1) This is a top- down simulation, not a bottom-up simulation. Bottom-up simulations may appear to offer more realism at first glance, but it only takes a small error in the basic assumptions to result in a large deviation from realism in the final results. This game is designed to work backwards from the historical results of combat, not forwards from how many shots a unit can fire in a minute.
2) The game design is based on an action-counteraction model of simulating warfare, not on a time-slice method. This is why units can sometimes pursue and charge several times in a turn, if the enemy collapse in sequence. Such events did occur historically, and this allows them to occur in game. Most troops spent most of the time standing round doing nothing.
3) All of the action in the game is telescoped to make it more interesting. Historically, troops sometimes shot at each other in a desultory fashion for hours with little result.
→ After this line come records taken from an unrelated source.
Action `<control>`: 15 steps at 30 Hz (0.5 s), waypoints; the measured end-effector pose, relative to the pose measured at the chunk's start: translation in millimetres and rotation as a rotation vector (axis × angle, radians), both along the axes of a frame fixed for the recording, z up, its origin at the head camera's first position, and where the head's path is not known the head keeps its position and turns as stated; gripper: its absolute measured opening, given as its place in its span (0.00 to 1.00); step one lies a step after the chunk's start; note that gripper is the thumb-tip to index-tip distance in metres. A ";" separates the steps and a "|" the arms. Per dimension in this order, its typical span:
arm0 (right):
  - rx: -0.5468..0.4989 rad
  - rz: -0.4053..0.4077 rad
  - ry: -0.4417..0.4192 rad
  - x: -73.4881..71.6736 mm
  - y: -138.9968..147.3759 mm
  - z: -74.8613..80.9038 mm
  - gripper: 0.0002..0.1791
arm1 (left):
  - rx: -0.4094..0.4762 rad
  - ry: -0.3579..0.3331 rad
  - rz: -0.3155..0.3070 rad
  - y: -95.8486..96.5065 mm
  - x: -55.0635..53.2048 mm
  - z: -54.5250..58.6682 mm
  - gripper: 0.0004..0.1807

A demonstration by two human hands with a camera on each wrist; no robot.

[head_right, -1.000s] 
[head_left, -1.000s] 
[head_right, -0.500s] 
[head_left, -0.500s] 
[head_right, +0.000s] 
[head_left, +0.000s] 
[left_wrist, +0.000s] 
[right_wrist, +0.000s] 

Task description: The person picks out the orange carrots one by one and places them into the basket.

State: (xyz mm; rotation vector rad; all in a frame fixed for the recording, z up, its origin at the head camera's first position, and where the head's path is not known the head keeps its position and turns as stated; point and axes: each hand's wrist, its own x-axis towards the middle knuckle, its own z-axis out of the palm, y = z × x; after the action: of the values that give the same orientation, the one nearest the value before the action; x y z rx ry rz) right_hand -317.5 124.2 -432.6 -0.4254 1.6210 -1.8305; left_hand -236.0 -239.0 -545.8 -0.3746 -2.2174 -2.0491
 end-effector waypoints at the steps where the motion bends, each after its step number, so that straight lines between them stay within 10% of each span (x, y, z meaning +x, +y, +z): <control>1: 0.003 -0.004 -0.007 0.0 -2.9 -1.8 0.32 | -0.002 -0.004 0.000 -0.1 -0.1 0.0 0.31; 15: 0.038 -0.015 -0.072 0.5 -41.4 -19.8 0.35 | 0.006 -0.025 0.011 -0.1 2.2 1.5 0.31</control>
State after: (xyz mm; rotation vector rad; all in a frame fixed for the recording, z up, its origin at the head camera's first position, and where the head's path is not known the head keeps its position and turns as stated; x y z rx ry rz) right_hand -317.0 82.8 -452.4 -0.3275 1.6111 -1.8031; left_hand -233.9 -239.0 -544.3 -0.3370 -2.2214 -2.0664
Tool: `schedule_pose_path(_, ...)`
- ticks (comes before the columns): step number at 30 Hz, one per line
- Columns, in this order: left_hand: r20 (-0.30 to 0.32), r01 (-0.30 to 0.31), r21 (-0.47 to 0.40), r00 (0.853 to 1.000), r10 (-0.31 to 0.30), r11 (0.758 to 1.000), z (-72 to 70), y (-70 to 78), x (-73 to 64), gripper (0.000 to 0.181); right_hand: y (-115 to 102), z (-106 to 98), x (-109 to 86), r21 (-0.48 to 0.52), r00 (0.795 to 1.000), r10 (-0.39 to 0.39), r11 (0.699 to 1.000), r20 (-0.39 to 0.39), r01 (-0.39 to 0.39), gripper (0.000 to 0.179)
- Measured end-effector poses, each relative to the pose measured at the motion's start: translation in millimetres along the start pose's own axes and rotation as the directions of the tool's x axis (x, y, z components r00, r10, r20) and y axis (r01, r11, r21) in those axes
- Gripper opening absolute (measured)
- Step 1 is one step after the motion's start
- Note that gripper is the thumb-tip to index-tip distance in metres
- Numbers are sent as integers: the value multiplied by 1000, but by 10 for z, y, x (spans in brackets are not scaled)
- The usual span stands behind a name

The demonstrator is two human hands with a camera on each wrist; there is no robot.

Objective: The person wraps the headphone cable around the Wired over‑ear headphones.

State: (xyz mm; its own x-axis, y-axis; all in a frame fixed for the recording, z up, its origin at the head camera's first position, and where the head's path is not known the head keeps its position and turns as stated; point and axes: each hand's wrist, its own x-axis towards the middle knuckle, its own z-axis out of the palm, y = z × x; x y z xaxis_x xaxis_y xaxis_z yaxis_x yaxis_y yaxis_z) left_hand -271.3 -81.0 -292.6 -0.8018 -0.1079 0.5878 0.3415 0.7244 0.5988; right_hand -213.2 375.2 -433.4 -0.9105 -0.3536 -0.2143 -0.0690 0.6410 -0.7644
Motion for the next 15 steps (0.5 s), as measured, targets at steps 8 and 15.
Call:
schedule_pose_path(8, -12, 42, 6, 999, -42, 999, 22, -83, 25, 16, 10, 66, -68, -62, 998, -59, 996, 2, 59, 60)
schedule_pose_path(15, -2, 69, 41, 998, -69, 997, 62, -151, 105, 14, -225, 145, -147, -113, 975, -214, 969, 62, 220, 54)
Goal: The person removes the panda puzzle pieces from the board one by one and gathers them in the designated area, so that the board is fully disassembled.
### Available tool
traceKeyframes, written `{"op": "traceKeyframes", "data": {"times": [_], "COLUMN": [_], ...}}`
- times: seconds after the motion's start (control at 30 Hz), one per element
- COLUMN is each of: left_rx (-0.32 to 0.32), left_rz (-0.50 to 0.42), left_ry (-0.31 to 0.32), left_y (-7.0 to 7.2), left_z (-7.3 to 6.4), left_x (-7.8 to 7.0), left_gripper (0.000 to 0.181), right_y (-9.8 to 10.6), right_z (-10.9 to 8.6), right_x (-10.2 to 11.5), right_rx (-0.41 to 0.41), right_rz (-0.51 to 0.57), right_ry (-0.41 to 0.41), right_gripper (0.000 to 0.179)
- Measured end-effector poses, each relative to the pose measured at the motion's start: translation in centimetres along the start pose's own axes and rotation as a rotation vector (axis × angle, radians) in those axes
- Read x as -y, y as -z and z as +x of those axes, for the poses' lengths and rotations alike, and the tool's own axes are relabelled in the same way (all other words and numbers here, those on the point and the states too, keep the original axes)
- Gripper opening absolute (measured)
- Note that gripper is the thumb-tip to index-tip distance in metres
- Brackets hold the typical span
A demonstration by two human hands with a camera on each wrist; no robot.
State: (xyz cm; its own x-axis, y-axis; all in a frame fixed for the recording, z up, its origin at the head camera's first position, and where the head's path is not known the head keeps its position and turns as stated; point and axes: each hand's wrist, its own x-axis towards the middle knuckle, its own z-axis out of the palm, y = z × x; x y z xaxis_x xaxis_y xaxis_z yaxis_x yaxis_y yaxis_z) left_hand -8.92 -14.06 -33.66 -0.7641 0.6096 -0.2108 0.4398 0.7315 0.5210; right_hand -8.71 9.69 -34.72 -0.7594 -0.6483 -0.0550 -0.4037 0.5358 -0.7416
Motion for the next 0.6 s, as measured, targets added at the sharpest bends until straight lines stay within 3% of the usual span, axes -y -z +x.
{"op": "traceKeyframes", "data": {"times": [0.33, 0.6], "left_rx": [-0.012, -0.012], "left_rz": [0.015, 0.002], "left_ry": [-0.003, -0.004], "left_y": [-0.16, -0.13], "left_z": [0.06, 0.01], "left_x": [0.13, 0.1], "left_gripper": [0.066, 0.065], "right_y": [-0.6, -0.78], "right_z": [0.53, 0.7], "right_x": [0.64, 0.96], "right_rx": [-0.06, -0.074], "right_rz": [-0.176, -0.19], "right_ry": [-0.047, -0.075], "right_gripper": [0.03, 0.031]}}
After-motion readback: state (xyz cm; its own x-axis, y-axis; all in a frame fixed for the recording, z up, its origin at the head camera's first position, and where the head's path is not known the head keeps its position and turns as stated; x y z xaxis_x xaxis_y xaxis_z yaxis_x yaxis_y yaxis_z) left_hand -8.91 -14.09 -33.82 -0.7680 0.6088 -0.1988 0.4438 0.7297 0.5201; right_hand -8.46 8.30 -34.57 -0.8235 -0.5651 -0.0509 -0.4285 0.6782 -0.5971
That would not make for an interesting game.
It follows therefore, that if the turn limit is 20 turns, one turn is 1/20th of the time taken for most battles to be resolved.
Re: how combat works?
Posted: Sun Jul 02, 2017 4:17 am
by GiveWarAchance
That is the best thing about computer games we can just enjoy the fight while the computer does ridiculous amounts of number crunching to simulate the combat.
I'm not good at math so I just trust that all the calculations are happening somehow in good order and I just look at the combat modifiers to give me an idea why things are happening.
Re: how combat works?
Posted: Sun Oct 08, 2017 10:29 am
by valkyrieneven
thanks for dev's replies . I just wanna dig it deeper while playing the game several times these weeks , with my interests in history .
As Jomni and Rbodleyscott post above , you don't care what's specific abilities a unit has ,cause it's "top-down" simulating , you focus on POAs and the result of a Campaign (For this reason if a campaign set by 20 turns and the real time it takes in history is 5 hours such as Sekigahara, can we say each turn approximate 10-30mins ,just estimate for historical reason) .
The problem is I do find there's "unit attribute" affect every combat result : total men , unit size , etc. such as ModifiedCloseCombatDamage FUNCTION written in CombatLogic.BSF script , it defined a basic damage value as 50 , then modified it by "total men" , "unit size" , "unit moral" and other parameters .So it decides each combat we see in game between two unit always causes 20-70 casualties .
But how could that fit the result and reality in history , when it set a static value like "unit attack" first .Because total time of a campaign or a skirmish was definitely known in history . You then set a turn number of each battle . I agree to trust calculating ability of computer . But how can you believe it could give a accurate and historic battle result , think if set the damage value or other bottom combat parameter would change campaigns result a lot .
Re: how combat works?
Posted: Wed Oct 11, 2017 5:07 pm
by rbodleyscott
valkyrieneven wrote:So it decides each combat we see in game between two unit always causes 20-70 casualties .
That isn't true, because it is heavily modified by the effects of POAs, unit strengths, previous casualties, disorder, morale state, obstacles etc etc.
The range you quote would only apply to a unit of UnitStrength 600 with no modifiers at all. The calculation has to start from somewhere, because the modifiers need something to modify.